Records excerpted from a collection
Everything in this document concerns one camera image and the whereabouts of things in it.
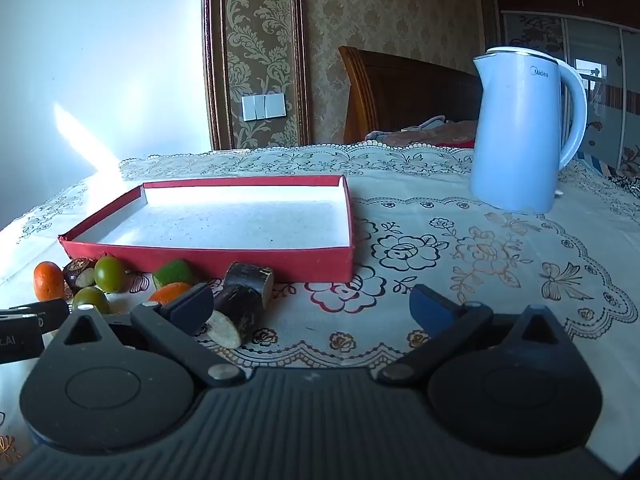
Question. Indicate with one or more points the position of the mandarin orange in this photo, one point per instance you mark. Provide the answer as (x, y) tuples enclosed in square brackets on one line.
[(48, 281), (167, 292)]

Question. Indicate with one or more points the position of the wooden wall panel frame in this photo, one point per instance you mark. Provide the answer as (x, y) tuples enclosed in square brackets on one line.
[(212, 60)]

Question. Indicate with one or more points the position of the dark water chestnut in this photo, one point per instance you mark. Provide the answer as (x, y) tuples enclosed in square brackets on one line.
[(77, 272)]

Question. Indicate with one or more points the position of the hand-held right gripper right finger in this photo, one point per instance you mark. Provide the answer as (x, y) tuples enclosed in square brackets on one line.
[(430, 310)]

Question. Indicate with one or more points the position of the white wall light switch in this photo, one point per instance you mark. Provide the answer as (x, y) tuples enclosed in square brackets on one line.
[(264, 106)]

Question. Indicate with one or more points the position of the pink blanket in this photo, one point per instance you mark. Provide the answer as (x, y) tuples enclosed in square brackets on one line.
[(430, 135)]

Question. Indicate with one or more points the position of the red shallow cardboard box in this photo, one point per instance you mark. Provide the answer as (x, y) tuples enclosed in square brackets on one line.
[(225, 220)]

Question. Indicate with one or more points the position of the green cucumber piece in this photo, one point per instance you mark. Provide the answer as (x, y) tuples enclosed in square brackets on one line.
[(172, 272)]

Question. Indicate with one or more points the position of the wardrobe with sliding doors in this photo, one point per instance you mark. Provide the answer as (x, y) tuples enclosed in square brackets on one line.
[(550, 0)]

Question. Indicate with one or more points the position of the grey cloth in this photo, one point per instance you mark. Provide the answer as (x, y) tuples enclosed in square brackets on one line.
[(432, 121)]

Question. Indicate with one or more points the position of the red striped cloth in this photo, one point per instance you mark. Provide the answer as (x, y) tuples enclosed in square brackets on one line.
[(457, 144)]

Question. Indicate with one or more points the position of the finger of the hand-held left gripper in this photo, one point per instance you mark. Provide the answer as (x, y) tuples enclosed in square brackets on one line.
[(45, 314), (20, 342)]

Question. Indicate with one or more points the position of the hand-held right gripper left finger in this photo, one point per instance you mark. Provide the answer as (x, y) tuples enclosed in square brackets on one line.
[(192, 306)]

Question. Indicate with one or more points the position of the dark sugarcane piece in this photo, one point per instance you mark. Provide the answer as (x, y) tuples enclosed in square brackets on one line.
[(245, 280), (240, 312)]

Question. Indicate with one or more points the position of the green tomato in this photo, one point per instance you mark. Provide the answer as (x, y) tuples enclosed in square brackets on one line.
[(110, 273)]

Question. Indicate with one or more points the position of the light blue electric kettle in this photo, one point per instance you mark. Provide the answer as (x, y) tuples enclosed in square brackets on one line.
[(515, 135)]

* _Instructions for the task_
Every entry above needs to be printed again exactly, with its pictures left out.

* _Result_
Everything in this document concerns one camera image and the whereabouts of things in it.
Question. Indicate with one or more points the position of the mandarin orange in this photo, one point per instance you mark. Provide the answer as (x, y) tuples enclosed in square brackets on one line.
[(48, 281), (167, 292)]

Question. Indicate with one or more points the position of the wooden wall panel frame in this photo, one point per instance you mark. Provide the answer as (x, y) tuples enclosed in square brackets on one line.
[(212, 60)]

Question. Indicate with one or more points the position of the dark water chestnut in this photo, one point per instance you mark. Provide the answer as (x, y) tuples enclosed in square brackets on one line.
[(77, 272)]

Question. Indicate with one or more points the position of the hand-held right gripper right finger in this photo, one point per instance you mark. Provide the answer as (x, y) tuples enclosed in square brackets on one line.
[(430, 310)]

Question. Indicate with one or more points the position of the white wall light switch in this photo, one point per instance you mark. Provide the answer as (x, y) tuples enclosed in square brackets on one line.
[(264, 106)]

Question. Indicate with one or more points the position of the pink blanket in this photo, one point per instance you mark. Provide the answer as (x, y) tuples enclosed in square brackets on one line.
[(430, 135)]

Question. Indicate with one or more points the position of the red shallow cardboard box in this photo, one point per instance you mark. Provide the answer as (x, y) tuples enclosed in square brackets on one line.
[(225, 220)]

Question. Indicate with one or more points the position of the green cucumber piece in this photo, one point per instance you mark. Provide the answer as (x, y) tuples enclosed in square brackets on one line.
[(172, 272)]

Question. Indicate with one or more points the position of the wardrobe with sliding doors in this photo, one point per instance you mark. Provide the answer as (x, y) tuples enclosed in square brackets on one line.
[(550, 0)]

Question. Indicate with one or more points the position of the grey cloth in this photo, one point per instance you mark. Provide the answer as (x, y) tuples enclosed in square brackets on one line.
[(432, 121)]

Question. Indicate with one or more points the position of the red striped cloth in this photo, one point per instance you mark. Provide the answer as (x, y) tuples enclosed in square brackets on one line.
[(457, 144)]

Question. Indicate with one or more points the position of the finger of the hand-held left gripper in this photo, one point per instance you mark. Provide the answer as (x, y) tuples enclosed in square brackets on one line.
[(45, 314), (20, 342)]

Question. Indicate with one or more points the position of the hand-held right gripper left finger in this photo, one point per instance you mark. Provide the answer as (x, y) tuples enclosed in square brackets on one line.
[(192, 306)]

Question. Indicate with one or more points the position of the dark sugarcane piece in this photo, one point per instance you mark. Provide the answer as (x, y) tuples enclosed in square brackets on one line.
[(245, 280), (240, 312)]

Question. Indicate with one or more points the position of the green tomato in this photo, one point per instance you mark. Provide the answer as (x, y) tuples enclosed in square brackets on one line.
[(110, 273)]

Question. Indicate with one or more points the position of the light blue electric kettle in this photo, one point per instance you mark. Provide the answer as (x, y) tuples enclosed in square brackets on one line.
[(515, 135)]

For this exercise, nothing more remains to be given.